# [YOUR GOAL]
If a line below includes the string "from", copy it.

# [DATASET EXCERPT]
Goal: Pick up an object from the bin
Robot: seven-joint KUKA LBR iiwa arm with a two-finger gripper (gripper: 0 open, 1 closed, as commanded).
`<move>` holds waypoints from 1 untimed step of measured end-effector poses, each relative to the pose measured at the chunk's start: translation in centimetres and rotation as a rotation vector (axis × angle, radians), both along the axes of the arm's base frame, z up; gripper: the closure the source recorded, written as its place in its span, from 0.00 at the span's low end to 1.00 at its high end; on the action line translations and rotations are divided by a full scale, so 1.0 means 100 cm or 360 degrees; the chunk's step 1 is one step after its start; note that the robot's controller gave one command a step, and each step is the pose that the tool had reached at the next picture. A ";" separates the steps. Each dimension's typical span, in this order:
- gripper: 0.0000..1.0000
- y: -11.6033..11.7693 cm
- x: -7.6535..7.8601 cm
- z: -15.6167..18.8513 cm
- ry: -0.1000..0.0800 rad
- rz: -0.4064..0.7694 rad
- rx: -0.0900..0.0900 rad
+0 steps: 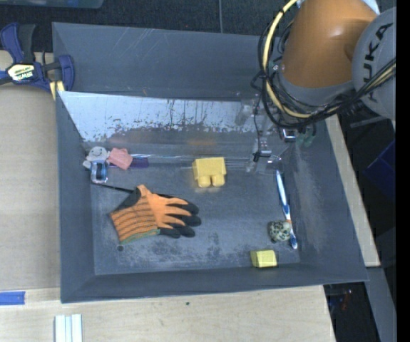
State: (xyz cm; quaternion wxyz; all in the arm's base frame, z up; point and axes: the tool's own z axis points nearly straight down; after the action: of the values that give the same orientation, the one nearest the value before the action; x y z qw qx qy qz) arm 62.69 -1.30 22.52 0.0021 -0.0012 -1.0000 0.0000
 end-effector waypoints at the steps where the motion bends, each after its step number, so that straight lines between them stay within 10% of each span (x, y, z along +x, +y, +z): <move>1: 0.00 0.000 0.001 0.005 -0.0014 0.0000 0.0000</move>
Offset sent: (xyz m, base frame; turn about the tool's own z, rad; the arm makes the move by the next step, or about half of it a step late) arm -0.0008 0.0059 -0.1552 -0.2363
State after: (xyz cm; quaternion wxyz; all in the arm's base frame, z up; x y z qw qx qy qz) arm 62.83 -1.31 23.05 -0.0023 -0.0012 -1.0000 0.0000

# [TASK RESULT]
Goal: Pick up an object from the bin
`<move>` holds waypoints from 1 untimed step of measured end-effector poses, each relative to the pose measured at the chunk's start: translation in centimetres and rotation as a rotation vector (axis × angle, radians), both along the axes of the arm's base frame, z up; gripper: the closure the source recorded, written as its place in its span, from 0.00 at the span's low end to 1.00 at its high end; on the action line translations and rotations are divided by a full scale, so 1.0 means 100 cm or 360 degrees; the chunk's step 1 is one step after its start; note that the robot's controller gave one command a step, and each step is the pose that the tool had reached at the next picture. A ";" separates the steps. Each dimension's typical span, in this order:

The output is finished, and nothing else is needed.